Yeah. Hi, good evening and thanks for taking my question. Just a couple of clarifications. One is on these greenfield losses that we are giving, these are direct plant-related costs, right? There is no allocated cost going into these items, right? There's no corporate overhead or other allocated costs going here.

These are the direct plant-related costs.

Okay. Just the other thing, right, on the, I think Raghu had asked this question earlier, was on the copper and I mean, I understand there could be mix differences, etc., also. Is there, I mean, because of the raw material prices moving up, you're also appreciating over the last couple of quarters. Hello, can you hear me?

Hello?

Yes, sir.

Hi. Yeah. I just wanted to get a sense, right, is there, what is the level of raw material price inflation that is helping on the top line? Could you give us some sense on that?

Vivek Chaand Sehgal
Chairman, Motherson Sumi Wiring India Limited

I couldn't hear the question, but Pankaj and Allemann, if you did, then can you answer that?

Yeah. If I understand your question, you're talking about the top line, right? How much it is impacting our top line, right?

Sonal Gupta
Head of Research, HSBC Mutual Fund

Yes.

In terms of, right? There are two things to it. The first is we have a contractual commitment with our customers. Whenever the copper prices increase, we always get it compensated from the customer. If it gets down, always the benefit of that will be given to the customer. The first is that. This has always happened with a quarterly lag because the quarter resetting of the prices always happens in the beginning of the quarter. There is always a quarter lag, which is reflected in the performance. The second, as you asked, how it has been reflected in our top line. If you just see year-on-year, copper has gone up by 13%. Obviously, depending upon the copper content in our models, it reflected.

Somewhere around a low digit number in a low digit, I mean, single digit at the lower side, which is impacting our top line for the current quarter. Not that significant, which really affected our, which really benefited our growth. Because the compensation will be reflected in the subsequent quarter.

Vivek Chaand Sehgal
Chairman, Motherson Sumi Wiring India Limited

Subsequent quarter.

Yeah.
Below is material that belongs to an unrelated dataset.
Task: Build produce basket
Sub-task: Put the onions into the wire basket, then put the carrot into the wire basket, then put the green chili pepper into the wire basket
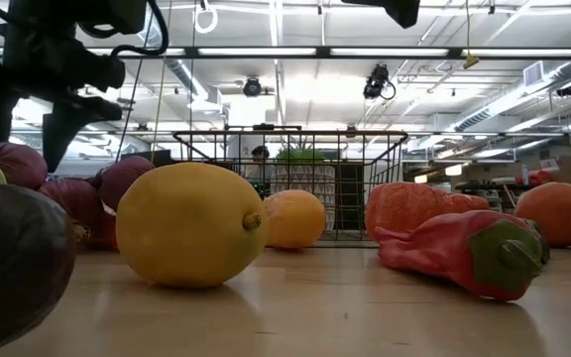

Right.

Sonal Gupta
Head of Research, HSBC Mutual Fund

Right. Yeah. So, basically, because the quarter was pointed out that copper is up 5% quarter- on- quarter, this compensation is yet to come, right? Next quarter is when we will.

Yes. The quarter or six-monthly, so different contracts have different terms, but they have the terms to move on. That will be the quarter.

Got it. Got it, sir. Great. Thank you so much.

Operator

Thank you. A reminder to all the participants that you may please press star and one to ask questions at this time.

I think. There's an issue with the line of Mr. Sehgal, or is he connected?

Yes, that is correct. Sir, I'm trying to connect him. Give me a moment, please.

Oh, otherwise, since there are no more questions, we thank all of you. As Mr. Sehgal said, wish you all a very happy Gurpurab and all the best.

Thank you very much, sir. Ladies and gentlemen, thank you, members of the management. Ladies and gentlemen, on behalf of Motherson Sumi Wiring India Limited, that concludes this conference. We thank you for joining us, and you may now disconnect your lines. Thank you.